_Task statement:_ Retype, exactly as they appear below, the lines between the line holding "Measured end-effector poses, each" and the line holding "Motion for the", both ends included.
:::
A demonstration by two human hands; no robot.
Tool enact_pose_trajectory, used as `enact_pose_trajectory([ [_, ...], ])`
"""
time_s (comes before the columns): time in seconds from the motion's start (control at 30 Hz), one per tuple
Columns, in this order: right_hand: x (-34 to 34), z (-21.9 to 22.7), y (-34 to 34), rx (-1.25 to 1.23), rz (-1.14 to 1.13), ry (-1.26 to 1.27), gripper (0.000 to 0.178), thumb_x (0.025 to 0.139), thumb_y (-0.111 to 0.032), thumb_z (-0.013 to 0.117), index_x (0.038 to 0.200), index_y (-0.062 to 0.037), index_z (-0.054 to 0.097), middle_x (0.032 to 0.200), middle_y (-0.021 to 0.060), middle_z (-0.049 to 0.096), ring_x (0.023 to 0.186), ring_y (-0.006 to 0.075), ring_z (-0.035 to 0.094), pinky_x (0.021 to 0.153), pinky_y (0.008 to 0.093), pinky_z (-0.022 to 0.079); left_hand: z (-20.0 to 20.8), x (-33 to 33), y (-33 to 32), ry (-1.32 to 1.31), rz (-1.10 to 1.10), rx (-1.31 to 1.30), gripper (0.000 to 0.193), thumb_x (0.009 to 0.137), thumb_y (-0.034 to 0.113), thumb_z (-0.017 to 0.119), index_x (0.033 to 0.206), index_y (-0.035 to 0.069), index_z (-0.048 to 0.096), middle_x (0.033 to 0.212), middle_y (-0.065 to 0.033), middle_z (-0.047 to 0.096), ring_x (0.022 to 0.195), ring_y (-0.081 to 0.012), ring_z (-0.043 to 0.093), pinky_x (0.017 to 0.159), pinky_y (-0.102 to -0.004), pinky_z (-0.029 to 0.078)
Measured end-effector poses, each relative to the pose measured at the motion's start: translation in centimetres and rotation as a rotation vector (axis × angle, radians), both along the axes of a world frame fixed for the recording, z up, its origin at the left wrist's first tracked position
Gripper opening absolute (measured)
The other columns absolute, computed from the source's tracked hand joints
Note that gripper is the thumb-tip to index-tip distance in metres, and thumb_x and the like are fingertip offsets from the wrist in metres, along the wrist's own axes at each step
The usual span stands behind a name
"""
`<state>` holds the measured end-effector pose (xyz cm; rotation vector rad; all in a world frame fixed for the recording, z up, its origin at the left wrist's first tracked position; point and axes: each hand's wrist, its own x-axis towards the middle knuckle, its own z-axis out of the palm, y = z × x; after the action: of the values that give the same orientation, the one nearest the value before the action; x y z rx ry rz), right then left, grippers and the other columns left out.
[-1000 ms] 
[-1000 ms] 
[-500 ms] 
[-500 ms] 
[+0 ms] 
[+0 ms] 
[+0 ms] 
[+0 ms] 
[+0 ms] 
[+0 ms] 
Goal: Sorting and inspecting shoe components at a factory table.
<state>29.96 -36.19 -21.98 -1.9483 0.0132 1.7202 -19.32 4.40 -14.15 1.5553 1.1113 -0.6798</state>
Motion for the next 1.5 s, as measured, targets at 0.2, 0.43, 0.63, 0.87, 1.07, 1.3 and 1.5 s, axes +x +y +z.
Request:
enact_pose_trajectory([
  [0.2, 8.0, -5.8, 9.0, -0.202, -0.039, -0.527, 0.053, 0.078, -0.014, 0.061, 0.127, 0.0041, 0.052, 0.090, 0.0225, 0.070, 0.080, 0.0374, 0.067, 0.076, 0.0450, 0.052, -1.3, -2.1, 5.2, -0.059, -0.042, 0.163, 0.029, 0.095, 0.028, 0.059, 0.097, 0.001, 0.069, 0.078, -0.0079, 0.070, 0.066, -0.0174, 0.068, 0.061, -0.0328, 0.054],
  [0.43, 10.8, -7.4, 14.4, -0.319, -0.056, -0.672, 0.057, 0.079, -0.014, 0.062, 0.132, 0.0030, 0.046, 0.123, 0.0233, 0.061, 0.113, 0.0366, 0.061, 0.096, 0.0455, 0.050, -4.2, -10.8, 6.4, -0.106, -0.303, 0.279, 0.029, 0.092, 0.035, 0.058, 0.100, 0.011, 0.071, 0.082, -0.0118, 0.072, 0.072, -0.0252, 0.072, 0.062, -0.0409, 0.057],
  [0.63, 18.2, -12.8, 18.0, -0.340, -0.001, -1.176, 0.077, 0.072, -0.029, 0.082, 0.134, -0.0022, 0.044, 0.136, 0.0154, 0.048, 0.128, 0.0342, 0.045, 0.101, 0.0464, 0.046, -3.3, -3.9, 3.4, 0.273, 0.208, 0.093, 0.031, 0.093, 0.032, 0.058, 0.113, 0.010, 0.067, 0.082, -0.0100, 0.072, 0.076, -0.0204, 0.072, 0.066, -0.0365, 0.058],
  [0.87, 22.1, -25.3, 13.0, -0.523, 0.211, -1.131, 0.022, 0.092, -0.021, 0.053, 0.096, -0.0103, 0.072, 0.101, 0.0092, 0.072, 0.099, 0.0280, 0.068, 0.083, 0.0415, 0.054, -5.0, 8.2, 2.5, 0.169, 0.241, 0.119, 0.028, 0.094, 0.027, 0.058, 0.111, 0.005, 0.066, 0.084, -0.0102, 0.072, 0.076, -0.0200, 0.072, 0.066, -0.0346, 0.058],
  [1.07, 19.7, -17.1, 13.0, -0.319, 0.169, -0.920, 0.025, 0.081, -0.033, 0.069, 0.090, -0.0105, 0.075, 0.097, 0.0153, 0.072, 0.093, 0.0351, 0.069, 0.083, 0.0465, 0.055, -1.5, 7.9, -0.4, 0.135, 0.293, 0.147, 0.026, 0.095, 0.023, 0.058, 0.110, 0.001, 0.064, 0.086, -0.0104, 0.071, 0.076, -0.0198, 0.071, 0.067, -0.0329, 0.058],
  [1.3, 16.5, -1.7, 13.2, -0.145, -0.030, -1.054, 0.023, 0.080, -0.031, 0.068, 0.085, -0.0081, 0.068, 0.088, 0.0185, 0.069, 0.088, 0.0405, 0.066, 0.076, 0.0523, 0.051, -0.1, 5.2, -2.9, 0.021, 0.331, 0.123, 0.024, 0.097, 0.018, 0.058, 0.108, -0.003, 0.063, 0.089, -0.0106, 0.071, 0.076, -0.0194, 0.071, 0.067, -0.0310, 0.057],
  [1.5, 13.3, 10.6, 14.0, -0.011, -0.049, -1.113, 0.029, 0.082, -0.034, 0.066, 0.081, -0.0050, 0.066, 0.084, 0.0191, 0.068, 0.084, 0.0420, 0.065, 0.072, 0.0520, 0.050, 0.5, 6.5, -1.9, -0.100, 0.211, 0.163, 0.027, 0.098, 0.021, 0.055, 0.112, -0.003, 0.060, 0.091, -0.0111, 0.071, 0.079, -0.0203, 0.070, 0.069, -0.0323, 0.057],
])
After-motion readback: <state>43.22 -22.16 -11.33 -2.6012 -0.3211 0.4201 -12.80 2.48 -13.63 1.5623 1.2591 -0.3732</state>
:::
_Task answer:_
Measured end-effector poses, each relative to the pose measured at the motion's start: translation in centimetres and rotation as a rotation vector (axis × angle, radians), both along the axes of a world frame fixed for the recording, z up, its origin at the left wrist's first tracked position
Gripper opening absolute (measured)
The other columns absolute, computed from the source's tracked hand joints
Note that gripper is the thumb-tip to index-tip distance in metres, and thumb_x and the like are fingertip offsets from the wrist in metres, along the wrist's own axes at each step
The usual span stands behind a name
"""
`<state>` holds the measured end-effector pose (xyz cm; rotation vector rad; all in a world frame fixed for the recording, z up, its origin at the left wrist's first tracked position; point and axes: each hand's wrist, its own x-axis towards the middle knuckle, its own z-axis out of the palm, y = z × x; after the action: of the values that give the same orientation, the one nearest the value before the action; x y z rx ry rz), right then left, grippers and the other columns left out.
[-1000 ms] 
[-1000 ms] 
[-500 ms] 
[-500 ms] 
[+0 ms] 
[+0 ms] 
[+0 ms] 
[+0 ms] 
[+0 ms] 
[+0 ms] 
Goal: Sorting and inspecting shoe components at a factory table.
<state>29.96 -36.19 -21.98 -1.9483 0.0132 1.7202 -19.32 4.40 -14.15 1.5553 1.1113 -0.6798</state>
Motion for the next 1.5 s, as measured, targets at 0.2, 0.43, 0.63, 0.87, 1.07, 1.3 and 1.5 s, axes +x +y +z.

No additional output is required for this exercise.